Step toward mapping the human decision-making process

The brain, the human supercomputer, might work more like an assembly line when recognizing objects, with a hierarchy of brain regions separately absorbing and processing information before a person realizes what they are seeing, according to new research conducted at the University of Pittsburgh and published in the Oct. 31 edition of the Journal of Neuroscience.

Led by Mark Wheeler, a psychology professor in Pitt's School of Arts and Sciences, and conducted at Pitt's Learning Research and Development Center, the research is a step toward mapping the human decision-making process. This study used an innovative technique and analysis to show that human decision-making is a collaboration of brain regions performing individual functions. Future work based on these findings could lead to a better understanding of how decisions—good and bad—are made and the considerations people put into them.

The study is the first in humans to separate the areas of the brain active in the time leading up to a decision—which Wheeler terms evaluation areas—from the areas associated with communication and thinking that are traditionally related to decision-making, Wheeler said. It then lays out a hierarchy for the evaluation stage.

Wheeler and his colleagues used functional magnetic resonance imaging (fMRI) to track brain activity as study participants tried to recognize images gradually revealed to them. The pictures were blacked out then gradually revealed until the person viewing them recognized the image. As expected, activity increased in the brain's vision-processing centers as the picture was revealed and the brain absorbed the information.

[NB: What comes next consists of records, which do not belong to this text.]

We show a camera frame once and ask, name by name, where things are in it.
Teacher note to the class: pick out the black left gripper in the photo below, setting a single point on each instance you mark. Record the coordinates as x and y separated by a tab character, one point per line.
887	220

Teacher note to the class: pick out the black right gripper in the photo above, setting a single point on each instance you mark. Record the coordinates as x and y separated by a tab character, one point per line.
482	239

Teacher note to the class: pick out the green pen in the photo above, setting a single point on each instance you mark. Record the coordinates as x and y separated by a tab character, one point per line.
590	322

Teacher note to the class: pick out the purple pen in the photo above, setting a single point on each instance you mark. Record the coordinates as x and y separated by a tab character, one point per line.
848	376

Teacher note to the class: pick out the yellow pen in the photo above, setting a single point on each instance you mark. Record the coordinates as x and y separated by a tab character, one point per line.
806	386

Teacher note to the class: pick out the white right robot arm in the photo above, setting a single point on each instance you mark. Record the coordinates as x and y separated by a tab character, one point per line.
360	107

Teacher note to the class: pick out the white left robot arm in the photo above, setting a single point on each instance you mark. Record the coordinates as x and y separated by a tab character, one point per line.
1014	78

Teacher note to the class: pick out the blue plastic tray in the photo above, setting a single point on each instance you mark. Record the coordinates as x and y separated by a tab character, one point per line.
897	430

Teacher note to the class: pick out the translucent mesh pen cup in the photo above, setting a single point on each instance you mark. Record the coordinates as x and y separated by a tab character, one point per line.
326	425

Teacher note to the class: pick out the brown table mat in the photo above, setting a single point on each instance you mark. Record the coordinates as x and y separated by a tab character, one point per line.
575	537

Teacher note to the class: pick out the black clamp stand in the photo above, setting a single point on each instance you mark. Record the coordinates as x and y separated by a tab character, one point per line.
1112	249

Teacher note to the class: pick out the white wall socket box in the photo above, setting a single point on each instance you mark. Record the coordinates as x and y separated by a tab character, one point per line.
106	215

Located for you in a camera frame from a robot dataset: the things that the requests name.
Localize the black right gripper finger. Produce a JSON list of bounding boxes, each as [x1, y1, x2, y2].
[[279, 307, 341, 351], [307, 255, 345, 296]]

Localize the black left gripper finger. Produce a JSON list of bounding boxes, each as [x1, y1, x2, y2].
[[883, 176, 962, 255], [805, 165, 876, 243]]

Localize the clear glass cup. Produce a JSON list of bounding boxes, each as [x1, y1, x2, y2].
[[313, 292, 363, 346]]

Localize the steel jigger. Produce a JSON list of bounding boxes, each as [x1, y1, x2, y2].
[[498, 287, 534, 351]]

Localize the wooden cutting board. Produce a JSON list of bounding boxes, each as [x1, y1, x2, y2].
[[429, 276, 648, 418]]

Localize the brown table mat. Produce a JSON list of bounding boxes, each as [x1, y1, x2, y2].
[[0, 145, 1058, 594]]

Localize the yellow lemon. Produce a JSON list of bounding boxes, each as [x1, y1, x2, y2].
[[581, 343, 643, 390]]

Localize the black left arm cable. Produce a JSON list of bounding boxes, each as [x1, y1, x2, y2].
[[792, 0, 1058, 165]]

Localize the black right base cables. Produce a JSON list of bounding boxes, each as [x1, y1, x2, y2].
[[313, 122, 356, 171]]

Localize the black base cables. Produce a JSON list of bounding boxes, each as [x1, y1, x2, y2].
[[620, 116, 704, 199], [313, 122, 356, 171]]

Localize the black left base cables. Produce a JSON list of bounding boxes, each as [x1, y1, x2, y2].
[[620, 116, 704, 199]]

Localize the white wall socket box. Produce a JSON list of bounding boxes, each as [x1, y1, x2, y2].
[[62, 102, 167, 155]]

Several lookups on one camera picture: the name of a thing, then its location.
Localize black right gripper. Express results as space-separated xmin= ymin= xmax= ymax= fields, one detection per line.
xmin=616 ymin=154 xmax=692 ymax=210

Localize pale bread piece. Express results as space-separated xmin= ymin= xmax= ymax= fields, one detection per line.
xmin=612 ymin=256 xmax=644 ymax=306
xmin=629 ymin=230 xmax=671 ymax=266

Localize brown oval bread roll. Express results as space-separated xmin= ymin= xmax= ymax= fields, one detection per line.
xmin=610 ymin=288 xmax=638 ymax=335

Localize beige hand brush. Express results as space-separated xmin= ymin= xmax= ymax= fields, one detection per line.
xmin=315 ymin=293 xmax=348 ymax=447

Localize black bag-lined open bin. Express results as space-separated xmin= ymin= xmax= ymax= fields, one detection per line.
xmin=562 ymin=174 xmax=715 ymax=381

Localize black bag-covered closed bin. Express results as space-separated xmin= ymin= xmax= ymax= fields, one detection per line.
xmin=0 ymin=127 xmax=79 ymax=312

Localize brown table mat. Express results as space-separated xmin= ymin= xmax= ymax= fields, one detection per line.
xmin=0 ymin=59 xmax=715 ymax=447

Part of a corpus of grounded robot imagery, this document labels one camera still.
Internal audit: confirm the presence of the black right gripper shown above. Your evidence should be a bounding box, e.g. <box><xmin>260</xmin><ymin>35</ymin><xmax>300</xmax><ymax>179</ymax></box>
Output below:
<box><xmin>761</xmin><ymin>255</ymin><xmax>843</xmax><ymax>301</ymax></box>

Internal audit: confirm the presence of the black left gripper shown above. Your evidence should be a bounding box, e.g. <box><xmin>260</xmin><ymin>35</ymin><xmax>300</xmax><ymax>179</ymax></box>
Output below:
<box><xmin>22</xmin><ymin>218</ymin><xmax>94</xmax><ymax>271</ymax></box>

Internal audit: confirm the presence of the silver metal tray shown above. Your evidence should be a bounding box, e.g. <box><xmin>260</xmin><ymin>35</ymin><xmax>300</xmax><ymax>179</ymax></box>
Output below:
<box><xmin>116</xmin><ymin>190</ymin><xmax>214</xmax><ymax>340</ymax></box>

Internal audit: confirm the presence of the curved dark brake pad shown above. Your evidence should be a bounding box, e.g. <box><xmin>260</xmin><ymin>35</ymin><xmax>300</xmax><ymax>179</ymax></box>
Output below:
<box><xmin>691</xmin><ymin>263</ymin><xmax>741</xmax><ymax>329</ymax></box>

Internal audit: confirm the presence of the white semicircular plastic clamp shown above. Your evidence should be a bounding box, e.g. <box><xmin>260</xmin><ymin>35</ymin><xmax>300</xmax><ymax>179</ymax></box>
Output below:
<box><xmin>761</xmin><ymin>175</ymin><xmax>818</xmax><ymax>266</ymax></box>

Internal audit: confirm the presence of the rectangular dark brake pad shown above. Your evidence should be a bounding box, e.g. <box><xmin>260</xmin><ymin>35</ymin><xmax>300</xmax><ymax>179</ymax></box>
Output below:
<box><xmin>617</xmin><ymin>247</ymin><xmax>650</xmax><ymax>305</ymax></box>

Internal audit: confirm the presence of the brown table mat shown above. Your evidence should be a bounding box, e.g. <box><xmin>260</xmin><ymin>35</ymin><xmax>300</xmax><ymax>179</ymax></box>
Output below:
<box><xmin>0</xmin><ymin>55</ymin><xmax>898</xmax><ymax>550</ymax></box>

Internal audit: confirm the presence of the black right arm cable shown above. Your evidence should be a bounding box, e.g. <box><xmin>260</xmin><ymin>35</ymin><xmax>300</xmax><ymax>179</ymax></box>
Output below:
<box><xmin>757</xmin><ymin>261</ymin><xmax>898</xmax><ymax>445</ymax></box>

The surprise came when activity also increased steadily in the brain's areas for object processing, reasoning, and memory. This suggests that these regions evaluated the images in the context of memories and past experiences as new information became available. Meanwhile, the brain regions already known to be active when a person makes a decision showed little change in activity until the person identified the picture. The flourish suggests that these regions handled the final recognition once the information was gathered.

These findings are consistent with previous research on monkeys that has shown the brain areas that are active when a decision is made, Wheeler said; however, this project, aside from pertaining to humans, also is the first to map the decision-making and evidence-gathering process prior to the actual “eureka” moment, he said.

“We're the first to show in humans the dynamic evolution of decision-dependent activity that we believe reflects evidence gathering,” Wheeler said. “Our results relate particular parts of the brain to the evidence-gathering process, when your brain is taking in information to find out what the possibilities are. These evaluation areas process the information until that salient moment that the object a person is trying to recognize becomes obvious.”

Not yet obvious is where the final decision actually forms, Wheeler said. Further research is needed to determine the point between the information-processing regions and the areas active at the moment of recognition, when a person comes to a conclusion.